Cheesecake Factory Inc.’s status as a bright spot in the gloomy casual-dining industry is better than many of its competitors. / Bloomberg Cheesecake Factory Inc.’s status as a bright spot in the gloomy casual-dining industry is better than many of its competitors. / Bloomberg
Chains

Why Cheesecake Factory’s Sales Drop Isn’t Terrible News for the Mall Chain

The earnings report Cheesecake Factory delivered Wednesday evening was not exactly sweet for investors.

The restaurant chain said comparable sales fell 2.3 percent in the latest quarter from a year earlier. That partly reflected drag from Hurricanes Harvey, Irma and Maria, but comparable sales would have fallen 1.5 percent even without those events. Shares fell on the news, suggesting it made Wall Street even antsier about a chain it had already started to doubt.

I can see why investors have grown unsure about Cheesecake Factory. Comparable sales have fallen the past two quarters, after an impressive run of 29 straight quarters of growth. That comes as the wider restaurant industry has been in a rough patch, with a sustained streak of soft or declining same-store sales. Some of the biggest names in the casual, full-service dining category are feeling the pain. For example, Brinker International Inc. reported on Wednesday that traffic plunged 8.7 percent in the quarter at company-owned Chili’s restaurants compared to a year earlier.

But I think it’s too early yet for investors to ask for the check at Cheesecake Factory. And that’s because the underlying economics and strategic positioning of the company are so superior to those of its casual-dining counterparts.

$11 Million

On average, an individual Cheesecake Factory restaurant pulls down nearly $11 million in sales per year. No competitor comes anywhere close to generating such a sales haul at a single location.

These robust per-unit sales are a testament to the power of Cheesecake’s brand and its ability to turn tables efficiently. And this strength comes with helpful side benefits. Bloomberg Intelligence analysts Michael Halen and Mariam Sherzad point out that it likely gives Cheesecake Factory enormous power in lease negotiations with mall operators: When you demonstrate that you can drive foot traffic to an otherwise moribund shopping center, it doesn’t go unnoticed.
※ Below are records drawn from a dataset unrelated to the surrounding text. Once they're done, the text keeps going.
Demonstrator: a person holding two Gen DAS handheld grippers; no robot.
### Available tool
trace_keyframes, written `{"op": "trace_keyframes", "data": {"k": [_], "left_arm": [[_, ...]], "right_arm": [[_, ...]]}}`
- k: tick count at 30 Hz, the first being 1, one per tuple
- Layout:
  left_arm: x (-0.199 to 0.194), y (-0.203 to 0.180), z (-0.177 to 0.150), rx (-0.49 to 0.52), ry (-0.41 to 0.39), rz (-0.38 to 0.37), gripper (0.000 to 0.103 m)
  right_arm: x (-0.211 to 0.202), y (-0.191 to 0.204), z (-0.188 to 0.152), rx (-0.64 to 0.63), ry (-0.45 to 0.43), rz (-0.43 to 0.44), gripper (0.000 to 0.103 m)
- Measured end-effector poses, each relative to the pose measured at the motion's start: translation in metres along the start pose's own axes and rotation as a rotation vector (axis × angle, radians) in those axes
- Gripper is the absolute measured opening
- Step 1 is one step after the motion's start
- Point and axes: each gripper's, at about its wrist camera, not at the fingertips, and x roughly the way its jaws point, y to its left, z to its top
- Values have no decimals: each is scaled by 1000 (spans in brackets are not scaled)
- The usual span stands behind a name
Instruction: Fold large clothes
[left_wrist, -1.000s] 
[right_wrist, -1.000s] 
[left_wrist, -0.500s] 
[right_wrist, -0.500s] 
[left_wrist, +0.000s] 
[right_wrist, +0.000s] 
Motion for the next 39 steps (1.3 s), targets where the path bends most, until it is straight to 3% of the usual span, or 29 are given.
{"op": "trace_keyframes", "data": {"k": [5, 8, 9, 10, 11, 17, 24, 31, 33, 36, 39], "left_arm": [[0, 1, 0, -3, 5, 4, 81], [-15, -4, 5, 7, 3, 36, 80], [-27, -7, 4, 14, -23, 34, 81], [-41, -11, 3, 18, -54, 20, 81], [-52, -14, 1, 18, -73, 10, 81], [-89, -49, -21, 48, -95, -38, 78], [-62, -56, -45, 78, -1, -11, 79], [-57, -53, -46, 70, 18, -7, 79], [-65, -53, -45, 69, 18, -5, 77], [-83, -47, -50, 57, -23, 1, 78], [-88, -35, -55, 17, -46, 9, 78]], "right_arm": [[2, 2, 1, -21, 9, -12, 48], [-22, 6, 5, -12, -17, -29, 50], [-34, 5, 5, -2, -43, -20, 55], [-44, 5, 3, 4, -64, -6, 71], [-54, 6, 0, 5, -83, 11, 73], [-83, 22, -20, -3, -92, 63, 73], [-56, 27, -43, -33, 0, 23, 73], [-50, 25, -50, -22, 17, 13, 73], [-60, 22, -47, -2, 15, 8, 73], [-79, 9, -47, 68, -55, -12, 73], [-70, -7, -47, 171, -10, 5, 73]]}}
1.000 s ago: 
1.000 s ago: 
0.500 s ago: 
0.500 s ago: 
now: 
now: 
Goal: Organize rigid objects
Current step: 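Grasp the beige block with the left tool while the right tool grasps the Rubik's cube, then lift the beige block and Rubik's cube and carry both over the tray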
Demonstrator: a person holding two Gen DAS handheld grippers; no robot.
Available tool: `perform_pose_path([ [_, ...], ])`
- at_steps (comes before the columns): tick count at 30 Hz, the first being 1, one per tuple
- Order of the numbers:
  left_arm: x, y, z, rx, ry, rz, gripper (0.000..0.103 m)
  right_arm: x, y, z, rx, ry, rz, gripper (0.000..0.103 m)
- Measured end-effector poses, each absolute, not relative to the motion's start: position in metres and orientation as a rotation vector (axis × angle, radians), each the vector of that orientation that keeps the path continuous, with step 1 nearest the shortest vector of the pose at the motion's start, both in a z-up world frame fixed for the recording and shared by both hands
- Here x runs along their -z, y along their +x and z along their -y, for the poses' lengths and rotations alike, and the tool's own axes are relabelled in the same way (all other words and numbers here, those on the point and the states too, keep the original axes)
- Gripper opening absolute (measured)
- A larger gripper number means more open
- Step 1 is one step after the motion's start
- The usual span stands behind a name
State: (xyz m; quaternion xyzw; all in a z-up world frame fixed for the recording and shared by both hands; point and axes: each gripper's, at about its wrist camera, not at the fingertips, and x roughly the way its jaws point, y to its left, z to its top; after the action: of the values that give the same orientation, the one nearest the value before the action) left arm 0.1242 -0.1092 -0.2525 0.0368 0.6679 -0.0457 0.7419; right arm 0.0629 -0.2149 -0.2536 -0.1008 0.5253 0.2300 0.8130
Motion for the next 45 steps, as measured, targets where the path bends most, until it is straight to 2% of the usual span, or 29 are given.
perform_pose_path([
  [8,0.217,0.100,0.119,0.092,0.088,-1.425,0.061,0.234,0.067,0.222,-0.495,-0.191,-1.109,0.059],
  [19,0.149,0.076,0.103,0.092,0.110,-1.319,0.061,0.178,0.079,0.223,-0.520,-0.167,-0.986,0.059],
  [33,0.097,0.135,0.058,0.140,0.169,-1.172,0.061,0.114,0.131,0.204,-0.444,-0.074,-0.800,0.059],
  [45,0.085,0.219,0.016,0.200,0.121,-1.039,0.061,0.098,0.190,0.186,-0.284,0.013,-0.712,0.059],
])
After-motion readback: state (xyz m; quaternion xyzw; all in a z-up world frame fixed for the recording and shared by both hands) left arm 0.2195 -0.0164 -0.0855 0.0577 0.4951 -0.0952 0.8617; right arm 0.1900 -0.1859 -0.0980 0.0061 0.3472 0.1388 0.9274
Meanwhile, even as it has felt the pressure of higher wage costs, Cheesecake has a plan to protect its profit margins, including raising prices and managing its supply chain to keep a lid on food costs.

Plus, unlike many of its rivals, Cheesecake never engorged itself with too many locations. That looks like an awfully smart strategy at a moment when many chains are reckoning with store portfolios the market can no longer support. Ruby Tuesday, for one, last year closed about 100 restaurants.
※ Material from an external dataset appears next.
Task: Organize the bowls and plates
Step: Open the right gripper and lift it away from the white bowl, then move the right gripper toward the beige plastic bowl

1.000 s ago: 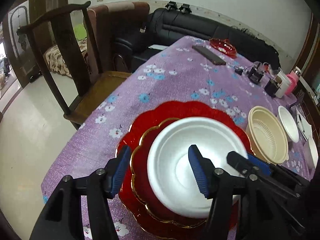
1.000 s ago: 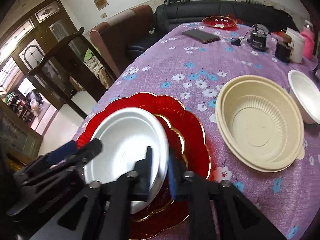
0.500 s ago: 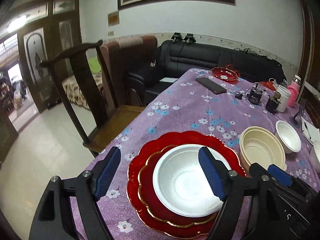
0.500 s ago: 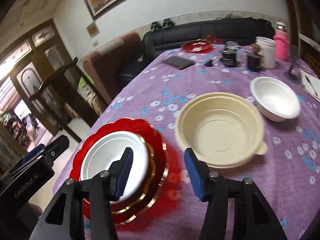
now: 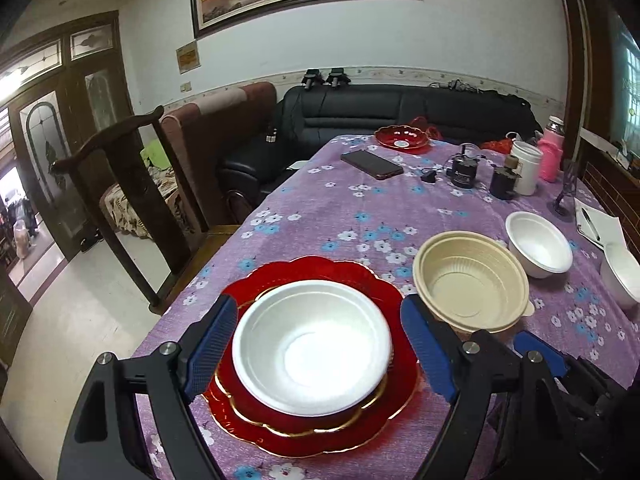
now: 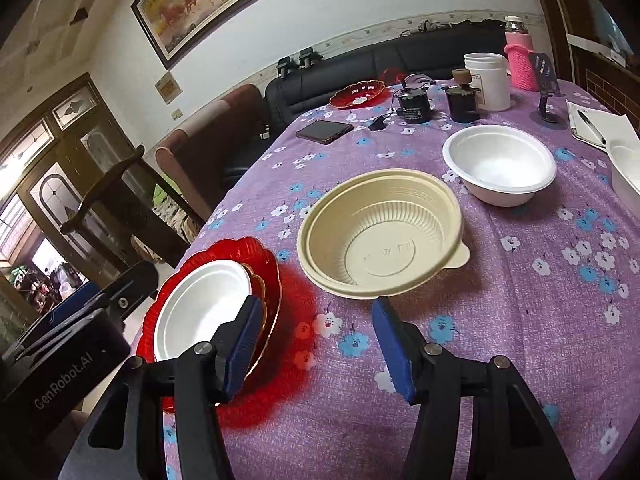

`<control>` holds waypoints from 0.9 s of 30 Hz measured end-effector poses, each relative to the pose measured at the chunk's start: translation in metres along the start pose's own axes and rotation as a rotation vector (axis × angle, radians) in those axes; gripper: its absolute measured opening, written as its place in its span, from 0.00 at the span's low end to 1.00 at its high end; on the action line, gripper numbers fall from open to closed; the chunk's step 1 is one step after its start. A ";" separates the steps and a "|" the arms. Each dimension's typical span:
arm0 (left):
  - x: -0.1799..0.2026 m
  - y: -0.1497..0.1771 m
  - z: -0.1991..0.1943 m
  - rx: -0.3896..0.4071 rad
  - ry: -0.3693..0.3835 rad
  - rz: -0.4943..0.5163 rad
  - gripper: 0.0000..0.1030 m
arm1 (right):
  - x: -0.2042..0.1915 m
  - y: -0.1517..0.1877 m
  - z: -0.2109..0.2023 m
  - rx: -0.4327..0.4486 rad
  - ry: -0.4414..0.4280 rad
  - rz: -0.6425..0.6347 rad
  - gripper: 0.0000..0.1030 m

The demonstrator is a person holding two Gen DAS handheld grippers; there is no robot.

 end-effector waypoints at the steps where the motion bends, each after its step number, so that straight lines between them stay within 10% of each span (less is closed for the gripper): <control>1: 0.004 0.000 -0.002 0.003 0.001 0.008 0.81 | 0.002 0.000 -0.002 0.001 0.001 0.000 0.60; 27: 0.031 0.004 0.003 -0.038 0.045 0.049 0.81 | 0.030 0.001 -0.002 -0.012 0.026 0.047 0.61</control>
Point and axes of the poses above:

Without such an albatross, Cheesecake is free to focus on lifting sales. Pickup and delivery will be increasingly important battlefronts for sit-down restaurants, and Cheesecake can continue to channel its resources and innovation toward building those businesses.
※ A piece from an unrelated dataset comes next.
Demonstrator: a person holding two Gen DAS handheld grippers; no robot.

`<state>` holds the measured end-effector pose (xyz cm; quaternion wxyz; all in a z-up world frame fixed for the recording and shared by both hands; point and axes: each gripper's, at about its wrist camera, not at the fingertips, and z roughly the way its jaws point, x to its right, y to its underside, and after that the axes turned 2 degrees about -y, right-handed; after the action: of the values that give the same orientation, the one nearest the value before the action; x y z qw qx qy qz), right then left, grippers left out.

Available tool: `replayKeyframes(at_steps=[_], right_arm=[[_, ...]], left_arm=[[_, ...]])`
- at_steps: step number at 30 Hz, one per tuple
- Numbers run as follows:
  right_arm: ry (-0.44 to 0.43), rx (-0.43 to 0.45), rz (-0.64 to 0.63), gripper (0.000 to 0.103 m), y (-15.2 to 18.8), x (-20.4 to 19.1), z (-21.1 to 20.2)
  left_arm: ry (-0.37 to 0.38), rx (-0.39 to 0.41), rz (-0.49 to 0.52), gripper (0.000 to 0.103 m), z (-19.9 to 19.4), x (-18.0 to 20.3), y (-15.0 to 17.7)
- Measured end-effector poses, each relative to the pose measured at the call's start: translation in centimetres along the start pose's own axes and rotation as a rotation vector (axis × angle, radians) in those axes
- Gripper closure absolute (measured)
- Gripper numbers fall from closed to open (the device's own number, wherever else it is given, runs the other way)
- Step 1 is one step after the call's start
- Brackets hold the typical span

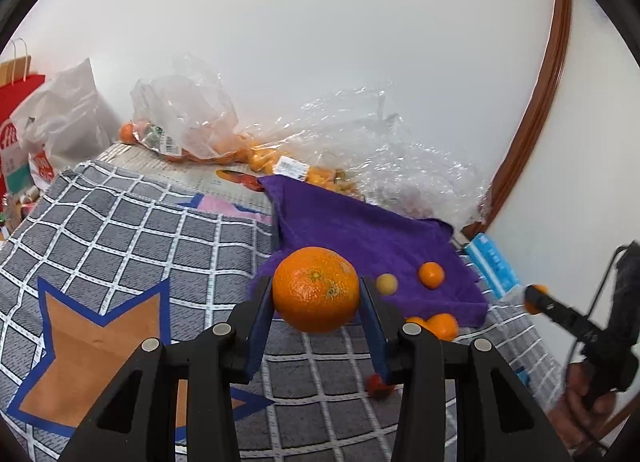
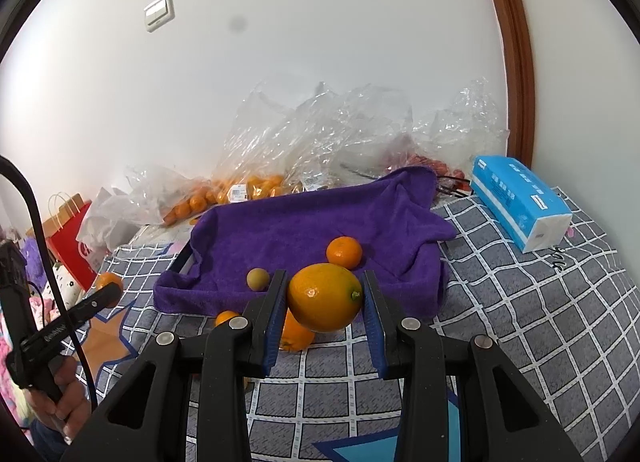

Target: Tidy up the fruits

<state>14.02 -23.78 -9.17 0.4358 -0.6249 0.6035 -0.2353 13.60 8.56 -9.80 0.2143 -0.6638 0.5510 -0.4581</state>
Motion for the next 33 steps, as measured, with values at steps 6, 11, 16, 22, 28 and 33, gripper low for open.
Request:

It also can do more to increase use of its CakePay app, which lets customers pay tabs on their phones without waiting for a server to deliver a printed check to the table. This could be a powerful tool for boosting throughput and productivity even higher. And it is a clever answer to challengers experimenting with tabletop tablets — a technology that provides efficiency but doesn’t exactly make for an elevated, upscale ambiance.

CFO Matthew Clark, citing customer research, has said Cheesecake Factory’s core diner is “a little bit higher on the income scale.” While consumers broadly feel pretty upbeat about the economy, it’s been especially kind to the affluent. That should be a tailwind for Cheesecake as it tries to entice more diners.

And it’s true Cheesecake is known for gargantuan portions and crazy-indulgent desserts. Given the growing consumer preference for healthier eating, this may seem troublesome. But I think it’s noteworthy that the company has said it saw virtually no changes to customer behavior when it added calorie counts to its menus nationwide. That suggests Cheesecake is seen as a date-night, treat-yourself kind of place. Customers have different priorities on a visit there than when they’re filling their grocery cart or feeding the kids a weeknight dinner.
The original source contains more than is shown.